- BRIEF
Once you reach the line containing "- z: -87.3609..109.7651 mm" in the data below, restate each line word for word up to and including the one containing "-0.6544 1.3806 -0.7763".
═════ DATA FOR THIS TASK
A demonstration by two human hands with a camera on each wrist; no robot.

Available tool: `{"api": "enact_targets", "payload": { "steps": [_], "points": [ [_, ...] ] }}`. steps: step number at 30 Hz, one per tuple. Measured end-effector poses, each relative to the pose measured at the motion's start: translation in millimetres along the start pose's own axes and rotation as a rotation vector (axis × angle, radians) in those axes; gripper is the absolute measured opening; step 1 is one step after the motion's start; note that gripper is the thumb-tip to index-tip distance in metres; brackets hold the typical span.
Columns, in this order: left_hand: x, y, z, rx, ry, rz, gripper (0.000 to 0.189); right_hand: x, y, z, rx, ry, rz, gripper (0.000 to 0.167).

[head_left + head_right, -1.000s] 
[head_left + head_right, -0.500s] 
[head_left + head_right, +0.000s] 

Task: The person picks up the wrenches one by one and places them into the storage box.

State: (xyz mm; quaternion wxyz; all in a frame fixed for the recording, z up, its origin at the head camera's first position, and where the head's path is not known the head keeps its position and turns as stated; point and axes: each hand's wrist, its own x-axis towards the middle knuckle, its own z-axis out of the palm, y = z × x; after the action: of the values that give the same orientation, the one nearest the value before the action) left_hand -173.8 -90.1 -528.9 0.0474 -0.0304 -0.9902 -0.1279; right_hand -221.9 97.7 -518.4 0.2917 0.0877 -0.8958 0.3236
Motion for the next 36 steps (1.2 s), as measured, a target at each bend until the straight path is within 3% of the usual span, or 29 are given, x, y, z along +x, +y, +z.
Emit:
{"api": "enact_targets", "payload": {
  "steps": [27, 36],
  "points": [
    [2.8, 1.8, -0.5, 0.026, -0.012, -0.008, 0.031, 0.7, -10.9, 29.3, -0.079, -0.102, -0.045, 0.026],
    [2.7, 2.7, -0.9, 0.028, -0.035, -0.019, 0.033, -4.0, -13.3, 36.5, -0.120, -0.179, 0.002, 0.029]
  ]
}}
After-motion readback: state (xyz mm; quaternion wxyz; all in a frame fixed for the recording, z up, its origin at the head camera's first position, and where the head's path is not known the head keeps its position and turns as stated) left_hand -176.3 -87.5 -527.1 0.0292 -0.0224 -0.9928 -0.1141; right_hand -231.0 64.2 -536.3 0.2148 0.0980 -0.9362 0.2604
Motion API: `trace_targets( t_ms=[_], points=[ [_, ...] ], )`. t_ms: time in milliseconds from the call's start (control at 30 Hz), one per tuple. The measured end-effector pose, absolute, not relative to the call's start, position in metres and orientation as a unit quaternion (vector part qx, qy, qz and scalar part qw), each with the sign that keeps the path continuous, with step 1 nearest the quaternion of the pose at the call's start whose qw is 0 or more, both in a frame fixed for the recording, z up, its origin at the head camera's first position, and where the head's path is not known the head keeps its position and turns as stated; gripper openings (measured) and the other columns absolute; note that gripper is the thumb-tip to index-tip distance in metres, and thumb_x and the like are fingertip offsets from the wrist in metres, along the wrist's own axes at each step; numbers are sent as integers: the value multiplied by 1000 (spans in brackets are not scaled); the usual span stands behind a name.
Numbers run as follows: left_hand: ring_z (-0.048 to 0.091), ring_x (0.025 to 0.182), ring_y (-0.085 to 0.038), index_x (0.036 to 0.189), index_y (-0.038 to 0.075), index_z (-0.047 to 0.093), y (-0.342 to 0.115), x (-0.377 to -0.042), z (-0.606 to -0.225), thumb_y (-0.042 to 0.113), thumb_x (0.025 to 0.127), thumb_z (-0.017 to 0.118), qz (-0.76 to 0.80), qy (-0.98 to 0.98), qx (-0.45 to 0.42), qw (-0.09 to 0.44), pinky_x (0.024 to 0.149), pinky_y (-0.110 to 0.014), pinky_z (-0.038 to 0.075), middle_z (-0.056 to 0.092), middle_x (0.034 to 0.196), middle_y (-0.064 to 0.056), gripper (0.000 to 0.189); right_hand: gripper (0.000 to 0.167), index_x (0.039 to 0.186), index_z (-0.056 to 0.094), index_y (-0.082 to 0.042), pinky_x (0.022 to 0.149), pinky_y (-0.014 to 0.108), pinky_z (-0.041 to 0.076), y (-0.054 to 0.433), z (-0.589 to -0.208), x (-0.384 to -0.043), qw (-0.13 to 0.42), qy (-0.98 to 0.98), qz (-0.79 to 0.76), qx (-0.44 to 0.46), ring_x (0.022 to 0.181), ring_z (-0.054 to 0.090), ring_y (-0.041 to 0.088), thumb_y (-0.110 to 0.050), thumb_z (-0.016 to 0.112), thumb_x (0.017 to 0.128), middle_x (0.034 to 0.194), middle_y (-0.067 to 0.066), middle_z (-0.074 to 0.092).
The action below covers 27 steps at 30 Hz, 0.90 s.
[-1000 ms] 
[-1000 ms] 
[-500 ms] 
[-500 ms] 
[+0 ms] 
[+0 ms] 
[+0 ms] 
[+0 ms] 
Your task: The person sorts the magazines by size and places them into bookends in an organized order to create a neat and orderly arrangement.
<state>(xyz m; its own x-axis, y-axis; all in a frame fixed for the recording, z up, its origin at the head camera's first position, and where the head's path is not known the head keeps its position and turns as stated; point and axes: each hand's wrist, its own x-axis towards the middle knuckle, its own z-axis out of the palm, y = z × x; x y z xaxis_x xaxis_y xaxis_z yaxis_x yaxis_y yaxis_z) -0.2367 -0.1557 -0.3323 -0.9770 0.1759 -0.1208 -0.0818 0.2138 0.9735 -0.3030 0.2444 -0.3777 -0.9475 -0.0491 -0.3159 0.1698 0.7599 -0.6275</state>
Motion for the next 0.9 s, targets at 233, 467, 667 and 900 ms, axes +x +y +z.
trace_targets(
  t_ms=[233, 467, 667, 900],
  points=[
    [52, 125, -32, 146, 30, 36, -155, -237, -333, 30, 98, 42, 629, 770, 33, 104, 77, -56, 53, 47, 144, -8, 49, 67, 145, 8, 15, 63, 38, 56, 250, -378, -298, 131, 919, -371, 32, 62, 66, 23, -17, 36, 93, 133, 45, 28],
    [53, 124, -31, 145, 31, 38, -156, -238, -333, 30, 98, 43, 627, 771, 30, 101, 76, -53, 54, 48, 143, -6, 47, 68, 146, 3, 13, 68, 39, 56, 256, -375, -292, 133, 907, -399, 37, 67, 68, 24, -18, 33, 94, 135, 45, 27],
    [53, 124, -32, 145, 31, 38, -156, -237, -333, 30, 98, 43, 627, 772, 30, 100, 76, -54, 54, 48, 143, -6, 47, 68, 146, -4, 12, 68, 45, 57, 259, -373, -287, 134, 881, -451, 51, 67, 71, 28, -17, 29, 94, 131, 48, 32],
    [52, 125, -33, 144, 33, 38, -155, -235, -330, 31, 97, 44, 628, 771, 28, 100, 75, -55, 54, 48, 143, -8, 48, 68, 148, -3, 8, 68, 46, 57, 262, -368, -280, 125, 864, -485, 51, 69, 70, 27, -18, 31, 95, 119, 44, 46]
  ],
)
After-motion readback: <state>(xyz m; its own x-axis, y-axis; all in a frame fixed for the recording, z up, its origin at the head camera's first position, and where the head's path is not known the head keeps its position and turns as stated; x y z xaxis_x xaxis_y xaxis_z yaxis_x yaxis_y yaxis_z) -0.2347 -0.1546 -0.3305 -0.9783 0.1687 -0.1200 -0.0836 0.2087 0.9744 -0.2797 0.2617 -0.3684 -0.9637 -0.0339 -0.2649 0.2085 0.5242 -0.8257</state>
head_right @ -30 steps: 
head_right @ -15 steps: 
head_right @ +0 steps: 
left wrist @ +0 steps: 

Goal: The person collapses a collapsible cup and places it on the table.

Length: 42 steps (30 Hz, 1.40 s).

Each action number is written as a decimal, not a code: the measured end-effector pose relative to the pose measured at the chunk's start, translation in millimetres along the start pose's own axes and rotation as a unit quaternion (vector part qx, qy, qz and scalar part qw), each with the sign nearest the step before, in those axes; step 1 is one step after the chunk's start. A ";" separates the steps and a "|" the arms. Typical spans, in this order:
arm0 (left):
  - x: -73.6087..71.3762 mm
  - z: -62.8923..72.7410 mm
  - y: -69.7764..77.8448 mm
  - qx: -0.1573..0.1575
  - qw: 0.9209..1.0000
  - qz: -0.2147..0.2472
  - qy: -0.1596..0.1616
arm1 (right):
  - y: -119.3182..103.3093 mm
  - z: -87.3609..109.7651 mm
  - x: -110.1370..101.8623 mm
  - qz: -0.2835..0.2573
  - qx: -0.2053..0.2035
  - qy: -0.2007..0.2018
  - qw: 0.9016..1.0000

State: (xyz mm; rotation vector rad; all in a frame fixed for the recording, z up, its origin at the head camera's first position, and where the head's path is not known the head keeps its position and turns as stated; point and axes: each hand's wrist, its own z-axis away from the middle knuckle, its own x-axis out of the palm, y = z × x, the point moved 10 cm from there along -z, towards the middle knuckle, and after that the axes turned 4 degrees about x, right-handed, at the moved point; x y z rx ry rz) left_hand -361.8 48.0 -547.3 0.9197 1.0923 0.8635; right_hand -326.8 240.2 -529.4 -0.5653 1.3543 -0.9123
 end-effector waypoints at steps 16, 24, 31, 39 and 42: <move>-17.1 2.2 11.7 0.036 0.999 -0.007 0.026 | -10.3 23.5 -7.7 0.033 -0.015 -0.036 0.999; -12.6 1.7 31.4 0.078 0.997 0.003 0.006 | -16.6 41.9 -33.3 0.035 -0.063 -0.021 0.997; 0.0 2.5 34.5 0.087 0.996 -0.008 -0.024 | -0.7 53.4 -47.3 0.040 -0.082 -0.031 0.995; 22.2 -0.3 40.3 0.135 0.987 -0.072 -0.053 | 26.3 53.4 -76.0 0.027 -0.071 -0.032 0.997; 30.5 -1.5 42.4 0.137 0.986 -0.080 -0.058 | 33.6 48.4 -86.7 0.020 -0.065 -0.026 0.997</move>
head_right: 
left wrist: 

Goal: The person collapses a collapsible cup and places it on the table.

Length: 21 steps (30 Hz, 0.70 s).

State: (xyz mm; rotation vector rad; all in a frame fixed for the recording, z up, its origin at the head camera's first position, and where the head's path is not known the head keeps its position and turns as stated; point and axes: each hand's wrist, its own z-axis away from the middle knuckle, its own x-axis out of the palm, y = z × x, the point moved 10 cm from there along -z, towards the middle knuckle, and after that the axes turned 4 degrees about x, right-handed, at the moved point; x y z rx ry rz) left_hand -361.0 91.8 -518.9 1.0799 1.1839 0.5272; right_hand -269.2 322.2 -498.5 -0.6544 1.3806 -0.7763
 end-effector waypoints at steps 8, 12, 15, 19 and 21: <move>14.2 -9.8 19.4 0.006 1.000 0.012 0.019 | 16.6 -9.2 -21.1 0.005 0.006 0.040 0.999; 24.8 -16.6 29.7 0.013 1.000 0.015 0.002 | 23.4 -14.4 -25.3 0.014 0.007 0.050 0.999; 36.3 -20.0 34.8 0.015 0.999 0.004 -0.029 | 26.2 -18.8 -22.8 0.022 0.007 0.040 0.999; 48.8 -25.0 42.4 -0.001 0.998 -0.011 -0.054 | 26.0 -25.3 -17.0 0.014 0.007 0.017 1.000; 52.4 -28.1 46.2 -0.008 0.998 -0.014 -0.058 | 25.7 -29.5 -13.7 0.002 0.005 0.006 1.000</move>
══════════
- TASK SOLUTION
  - z: -87.3609..109.7651 mm
  - x: -110.1370..101.8623 mm
  - qz: -0.2835..0.2573
  - qx: -0.2053..0.2035
  - qy: -0.2007..0.2018
  - qw: 0.9016..1.0000

State: (xyz mm; rotation vector rad; all in a frame fixed for the recording, z up, its origin at the head camera's first position, and where the head's path is not known the head keeps its position and turns as stated; point and axes: each hand's wrist, its own z-axis away from the middle knuckle, its own x-axis out of the palm, y = z × x, the point moved 10 cm from there along -z, towards the middle knuckle, and after that the axes turned 4 degrees about x, right-handed, at the moved point; x y z rx ry rz) left_hand -361.8 48.0 -547.3 0.9197 1.0923 0.8635; right_hand -326.8 240.2 -529.4 -0.5653 1.3543 -0.9123
 end-effector waypoints at steps 16, 24, 31, 39 and 42: <move>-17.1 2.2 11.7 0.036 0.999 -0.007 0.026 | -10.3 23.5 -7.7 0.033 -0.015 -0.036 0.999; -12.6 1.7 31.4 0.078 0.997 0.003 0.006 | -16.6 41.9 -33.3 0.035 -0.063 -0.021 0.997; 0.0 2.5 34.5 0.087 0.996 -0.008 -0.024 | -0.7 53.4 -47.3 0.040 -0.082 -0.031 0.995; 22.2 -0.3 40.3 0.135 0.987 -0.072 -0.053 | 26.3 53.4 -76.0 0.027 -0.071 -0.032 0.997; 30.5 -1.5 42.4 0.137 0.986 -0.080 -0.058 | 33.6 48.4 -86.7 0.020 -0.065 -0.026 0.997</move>
head_right: 
left wrist: 

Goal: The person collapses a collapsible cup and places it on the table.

Length: 21 steps (30 Hz, 0.70 s).

State: (xyz mm; rotation vector rad; all in a frame fixed for the recording, z up, its origin at the head camera's first position, and where the head's path is not known the head keeps its position and turns as stated; point and axes: each hand's wrist, its own z-axis away from the middle knuckle, its own x-axis out of the palm, y = z × x, the point moved 10 cm from there along -z, towards the middle knuckle, and after that the axes turned 4 degrees about x, right-handed, at the moved point; x y z rx ry rz) left_hand -361.0 91.8 -518.9 1.0799 1.1839 0.5272; right_hand -269.2 322.2 -498.5 -0.6544 1.3806 -0.7763

No further output is expected for this exercise.